Indian submariners are trained in Russia, in a gruelling boot camp that is packed with more than 14 hours of training every day.

None of this comes as a surprise, of course. Our training has more than prepared us. Indian submariners are trained in Russia, in a gruelling boot camp that is packed with more than 14 hours of training, six days a week with a five-day break in the year. We sit there studying for as long as we can, then march back to the barracks, shower, sleep, and do it again. Imagine 10 hours per day, learning different components of alloys and engines, followed by exercise (if we’re lucky) and then… surprise, some more studying. We cram four to six years of college-level information into a year. It’s an impressive system in the same way watching a car get compacted in a junkyard is impressive. At the end of it, we are prepared for anything.

I was prepared for hovel-like rooms in which I couldn’t fully stand up, I was prepared for the deadly “ultra-quiet” order where the vessel is put on silent mode, the air conditioners are switched off. I was prepared to lie down for hours, sometimes for days in hot, airless bunkers so that there is pin-drop silence through the vessel. And I was prepared for evacuation.

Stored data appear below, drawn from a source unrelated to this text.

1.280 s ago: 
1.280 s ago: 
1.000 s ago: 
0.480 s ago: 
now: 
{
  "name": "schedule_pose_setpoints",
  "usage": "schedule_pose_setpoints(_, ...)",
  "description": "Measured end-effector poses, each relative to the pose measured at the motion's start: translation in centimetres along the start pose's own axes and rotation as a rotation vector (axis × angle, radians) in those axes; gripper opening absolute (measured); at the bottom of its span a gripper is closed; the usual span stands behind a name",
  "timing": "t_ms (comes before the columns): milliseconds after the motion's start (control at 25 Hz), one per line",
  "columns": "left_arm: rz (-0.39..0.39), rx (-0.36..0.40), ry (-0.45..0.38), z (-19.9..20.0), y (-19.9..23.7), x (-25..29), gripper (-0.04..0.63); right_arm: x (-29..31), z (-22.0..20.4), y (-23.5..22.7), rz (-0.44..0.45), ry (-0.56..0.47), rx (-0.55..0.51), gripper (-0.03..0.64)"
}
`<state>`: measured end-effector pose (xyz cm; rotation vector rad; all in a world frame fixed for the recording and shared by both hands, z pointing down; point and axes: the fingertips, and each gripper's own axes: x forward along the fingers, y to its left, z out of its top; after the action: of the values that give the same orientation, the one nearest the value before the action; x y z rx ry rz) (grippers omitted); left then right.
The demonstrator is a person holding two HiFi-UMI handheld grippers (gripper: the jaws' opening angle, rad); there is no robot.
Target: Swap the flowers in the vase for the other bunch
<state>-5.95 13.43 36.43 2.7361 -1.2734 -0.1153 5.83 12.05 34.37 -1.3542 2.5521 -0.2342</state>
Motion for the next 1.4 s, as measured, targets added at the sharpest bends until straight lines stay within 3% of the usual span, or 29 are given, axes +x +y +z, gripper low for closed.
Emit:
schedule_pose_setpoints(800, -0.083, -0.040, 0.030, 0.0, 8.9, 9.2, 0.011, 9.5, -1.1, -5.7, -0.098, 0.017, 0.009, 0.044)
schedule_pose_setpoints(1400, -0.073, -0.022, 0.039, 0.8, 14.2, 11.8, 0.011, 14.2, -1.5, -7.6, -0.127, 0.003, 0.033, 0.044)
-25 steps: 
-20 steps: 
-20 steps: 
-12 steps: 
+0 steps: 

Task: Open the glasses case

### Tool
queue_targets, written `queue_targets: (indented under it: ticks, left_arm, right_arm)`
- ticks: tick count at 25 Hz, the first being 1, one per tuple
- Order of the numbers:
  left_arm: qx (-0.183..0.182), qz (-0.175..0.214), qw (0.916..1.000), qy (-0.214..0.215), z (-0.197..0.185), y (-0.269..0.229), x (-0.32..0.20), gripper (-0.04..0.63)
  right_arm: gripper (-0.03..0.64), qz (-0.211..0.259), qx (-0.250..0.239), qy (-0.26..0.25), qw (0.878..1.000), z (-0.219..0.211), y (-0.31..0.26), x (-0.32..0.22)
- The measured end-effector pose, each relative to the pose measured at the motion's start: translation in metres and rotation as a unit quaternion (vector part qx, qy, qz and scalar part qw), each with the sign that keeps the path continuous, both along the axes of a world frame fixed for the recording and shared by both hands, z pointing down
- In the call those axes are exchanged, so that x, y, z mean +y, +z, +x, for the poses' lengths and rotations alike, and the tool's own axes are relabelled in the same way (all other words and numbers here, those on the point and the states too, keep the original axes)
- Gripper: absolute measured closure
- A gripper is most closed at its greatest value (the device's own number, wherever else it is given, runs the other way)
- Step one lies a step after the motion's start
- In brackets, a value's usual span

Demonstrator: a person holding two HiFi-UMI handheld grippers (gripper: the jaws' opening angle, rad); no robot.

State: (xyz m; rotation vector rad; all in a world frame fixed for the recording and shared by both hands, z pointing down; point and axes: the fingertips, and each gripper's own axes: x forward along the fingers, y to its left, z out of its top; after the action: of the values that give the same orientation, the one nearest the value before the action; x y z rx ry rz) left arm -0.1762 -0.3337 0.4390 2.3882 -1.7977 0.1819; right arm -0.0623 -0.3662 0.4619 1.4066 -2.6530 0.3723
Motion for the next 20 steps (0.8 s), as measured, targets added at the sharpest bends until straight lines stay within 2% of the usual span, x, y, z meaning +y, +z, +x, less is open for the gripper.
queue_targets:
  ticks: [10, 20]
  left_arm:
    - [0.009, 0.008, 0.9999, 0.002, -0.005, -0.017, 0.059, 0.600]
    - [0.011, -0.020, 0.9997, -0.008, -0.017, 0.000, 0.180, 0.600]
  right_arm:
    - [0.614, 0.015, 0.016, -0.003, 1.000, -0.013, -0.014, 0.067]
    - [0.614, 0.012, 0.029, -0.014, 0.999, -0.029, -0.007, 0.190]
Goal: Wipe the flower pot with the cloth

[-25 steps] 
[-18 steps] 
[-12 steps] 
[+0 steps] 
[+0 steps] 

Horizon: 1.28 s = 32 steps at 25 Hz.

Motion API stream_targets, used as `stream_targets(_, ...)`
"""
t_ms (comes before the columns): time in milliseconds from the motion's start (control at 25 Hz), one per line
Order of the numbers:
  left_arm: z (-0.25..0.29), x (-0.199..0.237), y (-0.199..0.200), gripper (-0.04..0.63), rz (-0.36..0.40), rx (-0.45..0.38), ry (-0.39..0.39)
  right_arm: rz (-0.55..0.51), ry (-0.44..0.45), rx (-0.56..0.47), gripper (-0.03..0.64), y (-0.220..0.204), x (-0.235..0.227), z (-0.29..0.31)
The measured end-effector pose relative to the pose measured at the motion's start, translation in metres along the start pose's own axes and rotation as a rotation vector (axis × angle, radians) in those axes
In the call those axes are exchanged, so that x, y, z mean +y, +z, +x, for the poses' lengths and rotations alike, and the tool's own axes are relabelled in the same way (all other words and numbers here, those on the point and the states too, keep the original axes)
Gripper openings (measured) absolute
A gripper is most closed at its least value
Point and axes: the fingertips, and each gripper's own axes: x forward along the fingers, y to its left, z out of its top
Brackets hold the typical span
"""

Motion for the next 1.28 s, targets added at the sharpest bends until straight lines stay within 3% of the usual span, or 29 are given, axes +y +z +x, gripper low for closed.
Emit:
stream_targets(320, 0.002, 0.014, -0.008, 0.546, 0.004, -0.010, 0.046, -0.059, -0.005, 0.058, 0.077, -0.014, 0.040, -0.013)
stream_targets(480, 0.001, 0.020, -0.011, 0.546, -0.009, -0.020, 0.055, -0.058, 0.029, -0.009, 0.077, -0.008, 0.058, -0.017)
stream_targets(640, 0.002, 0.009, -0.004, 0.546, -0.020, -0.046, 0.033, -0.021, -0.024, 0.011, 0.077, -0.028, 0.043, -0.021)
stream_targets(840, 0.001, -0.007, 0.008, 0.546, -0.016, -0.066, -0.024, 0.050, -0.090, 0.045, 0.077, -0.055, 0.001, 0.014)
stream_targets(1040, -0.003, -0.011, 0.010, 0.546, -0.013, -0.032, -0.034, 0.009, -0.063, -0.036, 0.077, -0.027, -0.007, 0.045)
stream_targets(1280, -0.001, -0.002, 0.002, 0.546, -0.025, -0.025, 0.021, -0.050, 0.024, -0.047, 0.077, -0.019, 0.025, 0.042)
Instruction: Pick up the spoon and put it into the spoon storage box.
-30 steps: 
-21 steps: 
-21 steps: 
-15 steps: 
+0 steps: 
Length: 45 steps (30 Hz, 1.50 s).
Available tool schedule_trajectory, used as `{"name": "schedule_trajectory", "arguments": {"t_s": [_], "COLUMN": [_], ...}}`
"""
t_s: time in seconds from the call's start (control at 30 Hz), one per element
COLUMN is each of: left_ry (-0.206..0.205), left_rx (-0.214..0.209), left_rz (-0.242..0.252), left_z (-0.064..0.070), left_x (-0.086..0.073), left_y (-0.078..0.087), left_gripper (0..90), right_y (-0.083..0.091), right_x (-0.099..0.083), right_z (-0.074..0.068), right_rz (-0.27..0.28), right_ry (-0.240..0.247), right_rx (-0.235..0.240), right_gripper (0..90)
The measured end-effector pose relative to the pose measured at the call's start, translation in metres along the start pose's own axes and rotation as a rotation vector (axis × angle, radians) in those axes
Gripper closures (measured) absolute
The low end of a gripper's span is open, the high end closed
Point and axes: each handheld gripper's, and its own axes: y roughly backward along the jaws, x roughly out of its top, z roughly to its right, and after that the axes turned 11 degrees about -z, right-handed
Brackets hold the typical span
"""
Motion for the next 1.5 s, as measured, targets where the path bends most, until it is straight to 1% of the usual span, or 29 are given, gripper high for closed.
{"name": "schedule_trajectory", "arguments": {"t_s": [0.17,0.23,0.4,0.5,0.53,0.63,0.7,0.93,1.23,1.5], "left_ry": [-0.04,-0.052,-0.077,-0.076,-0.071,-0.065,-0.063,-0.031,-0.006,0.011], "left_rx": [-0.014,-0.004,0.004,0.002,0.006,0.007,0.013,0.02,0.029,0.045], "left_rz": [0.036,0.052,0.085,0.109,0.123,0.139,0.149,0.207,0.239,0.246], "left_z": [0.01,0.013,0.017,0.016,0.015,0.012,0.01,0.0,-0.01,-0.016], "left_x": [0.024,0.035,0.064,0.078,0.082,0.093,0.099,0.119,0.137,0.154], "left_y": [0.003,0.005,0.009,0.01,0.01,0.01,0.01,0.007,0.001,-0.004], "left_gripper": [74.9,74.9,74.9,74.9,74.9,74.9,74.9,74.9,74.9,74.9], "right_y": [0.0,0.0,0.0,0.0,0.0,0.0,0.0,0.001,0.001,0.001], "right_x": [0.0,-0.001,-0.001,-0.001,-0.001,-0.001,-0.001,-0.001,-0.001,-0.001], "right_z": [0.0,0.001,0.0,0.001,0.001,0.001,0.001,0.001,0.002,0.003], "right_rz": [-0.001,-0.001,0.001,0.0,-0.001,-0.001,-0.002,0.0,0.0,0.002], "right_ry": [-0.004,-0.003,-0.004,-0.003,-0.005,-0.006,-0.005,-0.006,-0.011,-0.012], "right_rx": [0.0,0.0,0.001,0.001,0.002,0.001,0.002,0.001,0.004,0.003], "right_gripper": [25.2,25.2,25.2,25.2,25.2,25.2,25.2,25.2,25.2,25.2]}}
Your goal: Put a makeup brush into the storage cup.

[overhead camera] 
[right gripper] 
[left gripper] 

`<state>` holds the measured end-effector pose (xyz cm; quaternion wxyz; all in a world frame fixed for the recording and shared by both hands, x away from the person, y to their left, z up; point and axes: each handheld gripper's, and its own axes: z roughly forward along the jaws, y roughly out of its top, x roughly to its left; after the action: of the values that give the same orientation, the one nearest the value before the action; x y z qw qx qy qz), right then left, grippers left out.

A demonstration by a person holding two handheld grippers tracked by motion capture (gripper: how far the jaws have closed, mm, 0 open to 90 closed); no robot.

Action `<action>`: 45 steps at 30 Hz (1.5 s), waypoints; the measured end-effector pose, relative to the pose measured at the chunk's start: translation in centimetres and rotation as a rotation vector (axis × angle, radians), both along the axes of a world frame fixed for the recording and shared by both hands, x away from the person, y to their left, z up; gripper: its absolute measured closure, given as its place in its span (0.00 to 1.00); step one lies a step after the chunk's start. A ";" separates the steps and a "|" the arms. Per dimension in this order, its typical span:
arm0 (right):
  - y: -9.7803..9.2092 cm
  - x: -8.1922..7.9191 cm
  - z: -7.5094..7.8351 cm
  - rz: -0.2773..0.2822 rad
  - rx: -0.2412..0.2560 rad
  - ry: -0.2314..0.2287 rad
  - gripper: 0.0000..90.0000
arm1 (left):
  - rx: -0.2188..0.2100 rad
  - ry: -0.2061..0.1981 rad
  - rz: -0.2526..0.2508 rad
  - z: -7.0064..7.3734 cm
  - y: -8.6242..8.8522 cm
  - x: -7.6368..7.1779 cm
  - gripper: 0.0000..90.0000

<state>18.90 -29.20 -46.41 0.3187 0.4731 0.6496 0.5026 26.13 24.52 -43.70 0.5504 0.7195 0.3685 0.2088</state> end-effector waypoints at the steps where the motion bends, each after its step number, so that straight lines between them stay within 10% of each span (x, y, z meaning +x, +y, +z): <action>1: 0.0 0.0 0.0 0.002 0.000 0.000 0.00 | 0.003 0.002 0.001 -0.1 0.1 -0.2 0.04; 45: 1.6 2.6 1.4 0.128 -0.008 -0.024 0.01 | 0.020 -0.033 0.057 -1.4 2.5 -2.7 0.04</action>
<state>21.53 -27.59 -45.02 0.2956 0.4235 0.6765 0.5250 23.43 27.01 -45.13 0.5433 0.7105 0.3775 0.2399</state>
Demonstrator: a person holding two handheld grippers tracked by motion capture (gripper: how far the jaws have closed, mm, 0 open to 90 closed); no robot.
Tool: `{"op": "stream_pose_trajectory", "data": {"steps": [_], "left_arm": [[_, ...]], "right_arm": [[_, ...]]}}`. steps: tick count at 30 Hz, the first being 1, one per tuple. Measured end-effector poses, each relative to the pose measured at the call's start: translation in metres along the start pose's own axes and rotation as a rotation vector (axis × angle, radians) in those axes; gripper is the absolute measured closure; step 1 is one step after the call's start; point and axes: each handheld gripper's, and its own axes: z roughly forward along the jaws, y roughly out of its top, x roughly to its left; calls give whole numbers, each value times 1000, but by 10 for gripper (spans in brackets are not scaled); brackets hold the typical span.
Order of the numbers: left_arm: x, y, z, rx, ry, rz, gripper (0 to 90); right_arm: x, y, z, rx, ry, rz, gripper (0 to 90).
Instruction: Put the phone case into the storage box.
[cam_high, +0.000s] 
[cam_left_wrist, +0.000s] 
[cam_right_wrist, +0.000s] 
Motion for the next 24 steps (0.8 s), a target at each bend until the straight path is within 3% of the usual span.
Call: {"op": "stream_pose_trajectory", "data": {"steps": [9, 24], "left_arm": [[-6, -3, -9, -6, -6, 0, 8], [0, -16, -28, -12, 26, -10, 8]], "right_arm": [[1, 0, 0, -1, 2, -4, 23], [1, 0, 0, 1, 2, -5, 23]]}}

Or at least that’s what I told myself as I waited for the technician to give his verdict. As the other men retreated into groups, I stood alone, thinking of my wife back home, as I imagined slipping into my watery grave.

***

That day we didn’t sink, escape, or asphyxiate. After fifteen long and agonising minutes, the technician fixed the leak. The control room remained dry and we lived to fight another day. Three decades passed this way – many more leaks came and went, as did detection threats, botched missions, disease outbreaks, ultra-quiet modes, and I lived through them all.

It’s been three years since I last went underwater. Now, there’s abundant sunlight and oxygen around, but there’s still part of me that longs for those florescent days at sea.